Among the entries below, find the line with "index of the", then quote it and each following line up to and including the line with "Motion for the", and nothing else.

# Recorded data:

--- --- ---

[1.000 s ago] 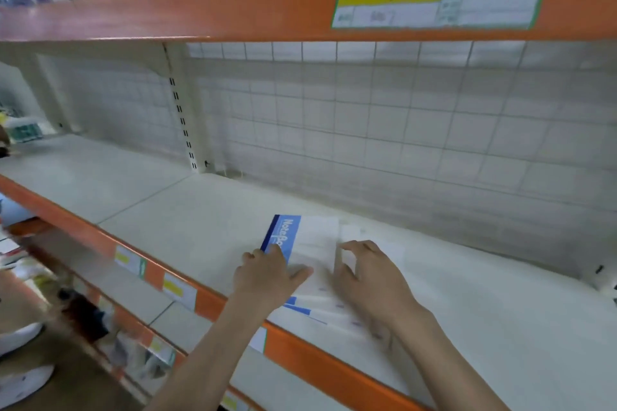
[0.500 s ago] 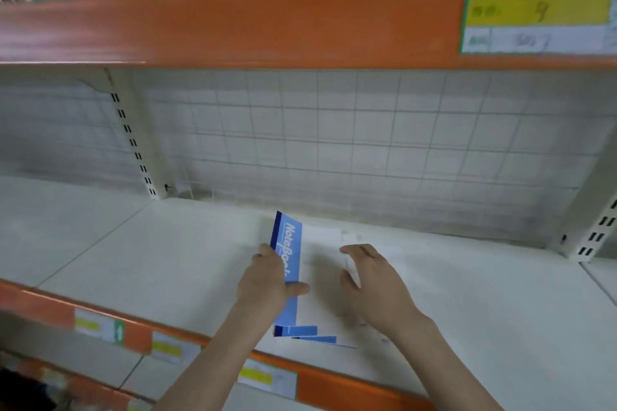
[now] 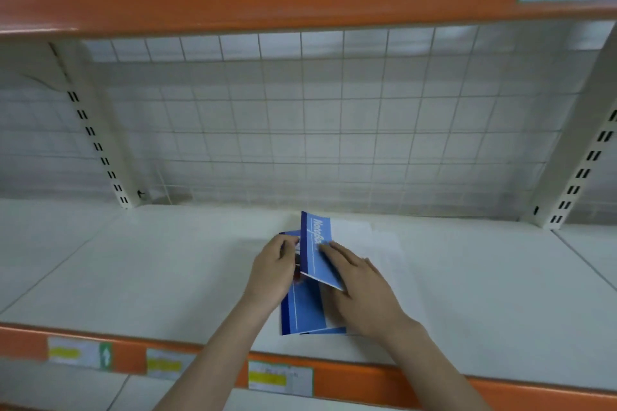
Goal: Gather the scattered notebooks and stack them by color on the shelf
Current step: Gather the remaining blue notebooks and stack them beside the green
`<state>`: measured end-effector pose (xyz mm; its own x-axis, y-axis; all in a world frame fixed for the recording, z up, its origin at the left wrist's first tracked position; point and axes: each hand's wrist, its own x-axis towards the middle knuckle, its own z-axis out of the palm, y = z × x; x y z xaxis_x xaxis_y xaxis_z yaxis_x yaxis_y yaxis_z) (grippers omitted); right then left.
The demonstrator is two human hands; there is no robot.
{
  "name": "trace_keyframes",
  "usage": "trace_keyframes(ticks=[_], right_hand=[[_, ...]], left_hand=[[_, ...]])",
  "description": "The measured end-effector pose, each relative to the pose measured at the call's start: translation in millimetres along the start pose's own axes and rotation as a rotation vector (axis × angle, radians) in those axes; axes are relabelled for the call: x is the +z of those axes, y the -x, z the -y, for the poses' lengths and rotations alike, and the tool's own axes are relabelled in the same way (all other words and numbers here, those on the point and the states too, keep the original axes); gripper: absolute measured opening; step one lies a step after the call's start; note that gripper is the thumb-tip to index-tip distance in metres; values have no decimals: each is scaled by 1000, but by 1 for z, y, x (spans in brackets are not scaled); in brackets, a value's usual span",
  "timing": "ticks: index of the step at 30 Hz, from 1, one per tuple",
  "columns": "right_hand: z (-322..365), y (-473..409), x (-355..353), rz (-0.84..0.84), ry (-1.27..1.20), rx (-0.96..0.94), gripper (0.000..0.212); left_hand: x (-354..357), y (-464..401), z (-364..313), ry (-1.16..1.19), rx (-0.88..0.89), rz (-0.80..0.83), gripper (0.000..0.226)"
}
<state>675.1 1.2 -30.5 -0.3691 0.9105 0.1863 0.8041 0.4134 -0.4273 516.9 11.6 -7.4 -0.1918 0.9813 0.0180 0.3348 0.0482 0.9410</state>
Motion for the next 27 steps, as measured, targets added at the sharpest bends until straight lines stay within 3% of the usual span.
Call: trace_keyframes(ticks=[3,5,8,12,16,20,22,27], right_hand=[[-5,-1,0,-109,-36,37,59],[-6,-1,-1,-147,-112,56,57],[-6,2,1,-131,-118,52,60],[-10,-1,6,-143,-96,90,51],[-12,-2,7,-145,-53,123,52],[-13,-2,8,-181,-85,140,52],[-12,-3,5,-219,-120,150,50],[-7,5,5,-180,-118,113,50]], left_hand=[[-8,-3,13,-661,119,-22,25],[-6,-3,19,-738,125,11,31],[0,-5,18,-439,82,67,42],[3,-20,12,-74,-88,163,73],[9,-34,5,323,-222,169,64],[18,-33,6,202,-116,257,34],[20,-33,8,150,-75,250,30],[17,-37,16,273,-90,194,24]])
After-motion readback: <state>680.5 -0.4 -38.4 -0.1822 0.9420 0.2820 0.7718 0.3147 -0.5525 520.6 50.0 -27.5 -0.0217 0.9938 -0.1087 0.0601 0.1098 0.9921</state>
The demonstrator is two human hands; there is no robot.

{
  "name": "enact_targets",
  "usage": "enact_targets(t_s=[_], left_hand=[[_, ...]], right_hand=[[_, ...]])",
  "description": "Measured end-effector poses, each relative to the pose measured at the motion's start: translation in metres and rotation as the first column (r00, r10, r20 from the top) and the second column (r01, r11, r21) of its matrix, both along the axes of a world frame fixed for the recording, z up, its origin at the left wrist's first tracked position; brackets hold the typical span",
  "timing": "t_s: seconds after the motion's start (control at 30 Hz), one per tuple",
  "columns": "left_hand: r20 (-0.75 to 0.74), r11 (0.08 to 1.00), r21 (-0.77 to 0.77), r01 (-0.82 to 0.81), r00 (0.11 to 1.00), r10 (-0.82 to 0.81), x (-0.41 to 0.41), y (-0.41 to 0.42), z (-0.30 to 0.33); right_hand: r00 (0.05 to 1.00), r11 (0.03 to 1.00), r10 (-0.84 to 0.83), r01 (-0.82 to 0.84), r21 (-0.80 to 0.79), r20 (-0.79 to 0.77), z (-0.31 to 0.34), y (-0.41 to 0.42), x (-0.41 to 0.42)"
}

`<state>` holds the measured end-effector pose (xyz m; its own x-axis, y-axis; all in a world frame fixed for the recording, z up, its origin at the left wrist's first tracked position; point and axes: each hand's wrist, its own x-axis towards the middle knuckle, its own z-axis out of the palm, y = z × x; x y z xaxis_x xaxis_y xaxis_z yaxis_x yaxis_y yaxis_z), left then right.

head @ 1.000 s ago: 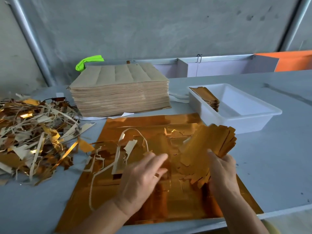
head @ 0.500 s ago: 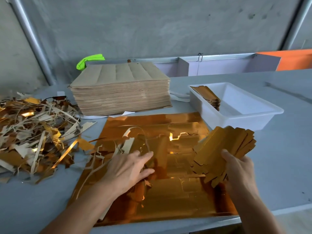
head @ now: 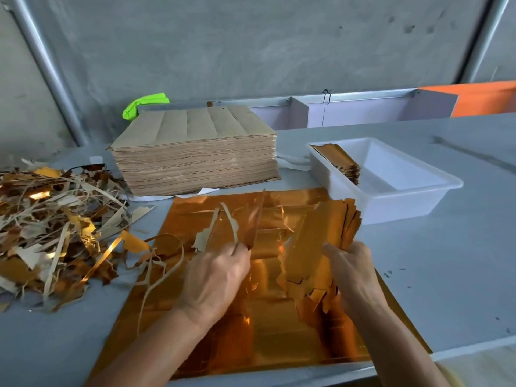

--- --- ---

# Expected output:
  "timing": "ticks: index of the step at 30 Hz, from 1, one per tuple",
  "columns": "right_hand: z (-322..365), y (-473..409), x (-355..353), rz (-0.84..0.84), ry (-1.27..1.20), rx (-0.96..0.94), gripper (0.000..0.212); left_hand: x (-354..357), y (-464..401), z (-364..313), ry (-1.16..1.19), rx (-0.88..0.89), rz (-0.80..0.83), gripper (0.000..0.226)"
}
<state>675.1 1.2 -30.5 -0.3691 0.9105 0.1863 0.8041 0.4134 -0.4273 516.9 11.6 -7.4 -0.1918 0.9813 0.0180 0.3348 0.0482 0.9410</state>
Motion for the next 27 steps, as measured, targets added at the sharpest bends until straight lines stay within 3% of the usual span.

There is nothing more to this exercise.